Exercise description: Exact retyping of the data: please keep every word and drop each picture.

Records for the task:
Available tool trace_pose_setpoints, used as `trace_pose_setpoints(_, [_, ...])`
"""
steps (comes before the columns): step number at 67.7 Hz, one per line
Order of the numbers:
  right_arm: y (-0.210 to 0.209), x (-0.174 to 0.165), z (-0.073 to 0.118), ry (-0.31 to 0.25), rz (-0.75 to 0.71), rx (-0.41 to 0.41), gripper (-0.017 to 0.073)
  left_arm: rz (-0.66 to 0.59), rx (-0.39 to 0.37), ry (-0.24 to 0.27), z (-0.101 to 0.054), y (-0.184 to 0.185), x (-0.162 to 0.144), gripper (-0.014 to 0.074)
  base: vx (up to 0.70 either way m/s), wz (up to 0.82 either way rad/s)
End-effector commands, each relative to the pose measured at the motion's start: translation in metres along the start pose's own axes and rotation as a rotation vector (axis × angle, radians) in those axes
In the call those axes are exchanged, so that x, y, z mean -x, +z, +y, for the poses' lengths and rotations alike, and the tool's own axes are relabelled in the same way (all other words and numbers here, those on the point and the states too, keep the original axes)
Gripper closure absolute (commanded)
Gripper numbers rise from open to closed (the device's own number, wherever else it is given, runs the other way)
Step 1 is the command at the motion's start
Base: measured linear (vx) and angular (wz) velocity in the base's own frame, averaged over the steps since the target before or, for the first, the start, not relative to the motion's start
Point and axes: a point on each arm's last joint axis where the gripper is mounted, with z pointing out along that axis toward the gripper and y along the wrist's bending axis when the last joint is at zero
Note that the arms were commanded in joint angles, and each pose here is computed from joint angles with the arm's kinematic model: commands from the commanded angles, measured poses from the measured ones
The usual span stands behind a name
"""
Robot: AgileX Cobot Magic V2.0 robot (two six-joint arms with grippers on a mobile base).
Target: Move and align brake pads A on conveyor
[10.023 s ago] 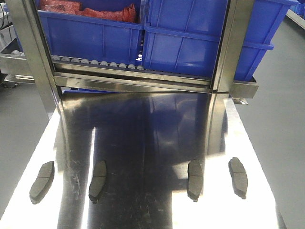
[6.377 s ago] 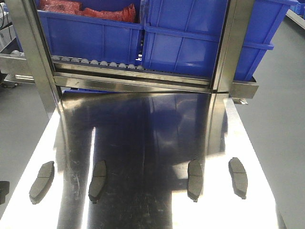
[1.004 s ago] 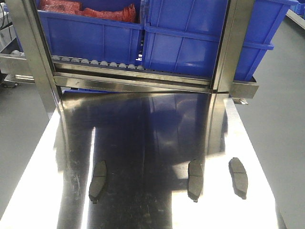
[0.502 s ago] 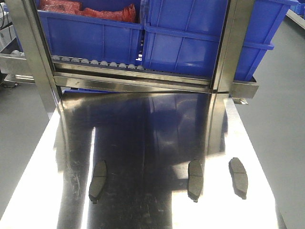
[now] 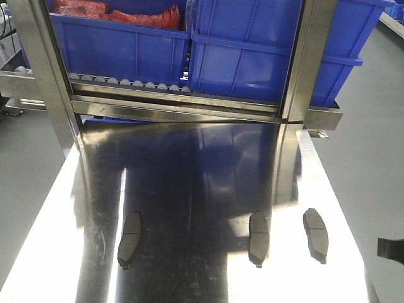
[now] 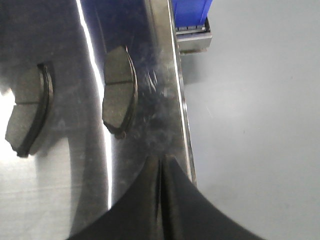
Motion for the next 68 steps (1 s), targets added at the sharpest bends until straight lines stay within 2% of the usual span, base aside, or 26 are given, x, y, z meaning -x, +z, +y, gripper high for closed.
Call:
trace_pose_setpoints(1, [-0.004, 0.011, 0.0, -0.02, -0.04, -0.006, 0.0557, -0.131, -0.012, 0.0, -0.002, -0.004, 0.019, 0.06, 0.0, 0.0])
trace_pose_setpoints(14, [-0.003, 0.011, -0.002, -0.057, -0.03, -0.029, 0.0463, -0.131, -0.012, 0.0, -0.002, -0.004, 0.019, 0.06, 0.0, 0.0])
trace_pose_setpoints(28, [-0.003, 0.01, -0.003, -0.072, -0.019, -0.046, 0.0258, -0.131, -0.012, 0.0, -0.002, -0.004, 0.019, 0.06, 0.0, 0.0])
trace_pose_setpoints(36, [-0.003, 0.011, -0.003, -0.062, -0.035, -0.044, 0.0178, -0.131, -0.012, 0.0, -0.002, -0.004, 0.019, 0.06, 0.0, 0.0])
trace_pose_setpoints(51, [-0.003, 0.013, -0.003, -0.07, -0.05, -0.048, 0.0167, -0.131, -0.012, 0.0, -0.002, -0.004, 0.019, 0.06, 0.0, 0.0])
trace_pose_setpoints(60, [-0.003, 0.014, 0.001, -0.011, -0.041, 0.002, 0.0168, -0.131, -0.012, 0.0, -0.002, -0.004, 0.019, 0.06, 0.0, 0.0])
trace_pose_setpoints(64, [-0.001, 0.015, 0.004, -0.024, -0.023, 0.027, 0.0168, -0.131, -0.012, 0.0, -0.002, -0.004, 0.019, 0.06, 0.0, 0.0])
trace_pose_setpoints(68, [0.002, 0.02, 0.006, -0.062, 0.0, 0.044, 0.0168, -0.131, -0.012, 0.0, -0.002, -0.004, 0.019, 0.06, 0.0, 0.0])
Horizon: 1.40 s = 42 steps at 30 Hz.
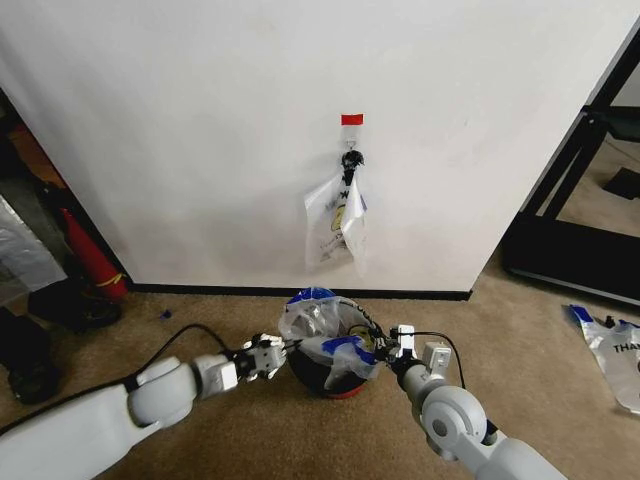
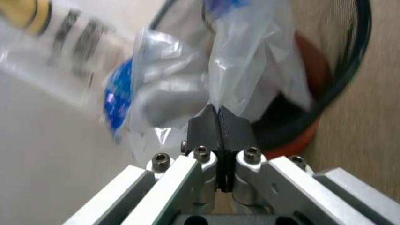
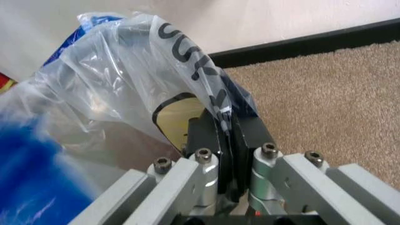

Answer to this problem:
Available tool trace_pose_setpoints, used as `trace_pose_setpoints(_, [_, ...])`
"""
steps (comes before the columns): step number at 67.7 Hz, one per line
Order of the numbers:
  right_arm: y (-0.210 to 0.209), x (-0.174 to 0.165), z (-0.073 to 0.118), ry (-0.31 to 0.25), rz (-0.75 to 0.71), rx (-0.41 to 0.41), gripper (-0.017 to 0.073)
  left_arm: rz (-0.66 to 0.59), rx (-0.39 to 0.37), ry (-0.24 to 0.27), z (-0.101 to 0.054), y (-0.184 to 0.185), x (-0.162 to 0.144), gripper (-0.014 to 0.074)
  base: vx (up to 0.70 either way m/s), wz (up to 0.82 either way rad/s)
End-effector commands, each relative to the pose measured at the motion's start: translation in metres along the start pose's own axes and rotation as a rotation vector (axis × angle, radians) in those axes
In the call those axes are exchanged, so that x, y, z mean -x, +z, +y, for the poses' lengths and rotations alike, and the tool's own axes are relabelled in the same way (all other words and numbers here, those on the point and the states too, keep the original axes)
Gripper closure absolute (commanded)
Gripper numbers rise from open to closed (the device's own number, wherever else it is given, runs the other way)
Step 1 is the command at the motion's start
Base: measured linear (vx) and angular (wz) velocity in the base's own frame, averaged over the steps since the target before or, for the first, the start, not relative to the motion's start
Point and axes: a point on each arm's last joint axis where the gripper is mounted, with z pointing out along that axis toward the gripper and y along the wrist's bending axis when the last joint is at zero
Note that the arms were commanded in joint angles, and each pose here is computed from joint angles with the arm's kinematic model: commands from the commanded angles, measured poses from the measured ones
The usual span stands behind a name
"""
Robot: AgileX Cobot Magic V2.0 robot (two six-joint arms with grippers on a mobile base).
Target: Move and align brake pads A on conveyor
[10.023 s ago] 
[6.377 s ago] 
[1.004 s ago] 
[0.502 s ago] 
[now] 
[now] 
Motion for the next 68 steps (1 s), targets added at the sharpest bends until straight lines stay within 2% of the usual span, base aside, or 26 are given, x, y, z meaning -x, +z, +y, gripper high for closed.
Call:
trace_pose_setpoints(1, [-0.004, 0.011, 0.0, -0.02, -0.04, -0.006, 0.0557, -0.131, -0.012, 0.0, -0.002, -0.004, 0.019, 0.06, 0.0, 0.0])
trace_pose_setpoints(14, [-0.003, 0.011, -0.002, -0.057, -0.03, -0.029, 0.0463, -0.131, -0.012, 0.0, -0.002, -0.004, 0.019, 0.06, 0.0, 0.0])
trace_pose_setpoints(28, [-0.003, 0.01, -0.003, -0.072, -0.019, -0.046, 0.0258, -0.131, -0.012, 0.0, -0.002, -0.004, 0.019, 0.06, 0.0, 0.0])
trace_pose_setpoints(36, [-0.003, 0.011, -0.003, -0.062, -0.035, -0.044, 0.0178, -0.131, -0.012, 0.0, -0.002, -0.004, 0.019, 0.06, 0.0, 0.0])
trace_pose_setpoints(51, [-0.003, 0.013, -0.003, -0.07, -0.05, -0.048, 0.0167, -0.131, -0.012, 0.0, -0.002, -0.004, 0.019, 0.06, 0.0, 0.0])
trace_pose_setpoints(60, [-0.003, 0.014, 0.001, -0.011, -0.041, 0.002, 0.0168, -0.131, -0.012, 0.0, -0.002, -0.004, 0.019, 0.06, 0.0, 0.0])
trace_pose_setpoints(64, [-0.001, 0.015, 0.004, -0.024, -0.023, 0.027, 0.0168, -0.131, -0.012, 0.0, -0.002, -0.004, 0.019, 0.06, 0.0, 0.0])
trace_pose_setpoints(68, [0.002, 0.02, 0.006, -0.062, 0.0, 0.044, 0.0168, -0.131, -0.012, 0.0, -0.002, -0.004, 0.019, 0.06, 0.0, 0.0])
Horizon: 1.40 s = 42 steps at 30 Hz.

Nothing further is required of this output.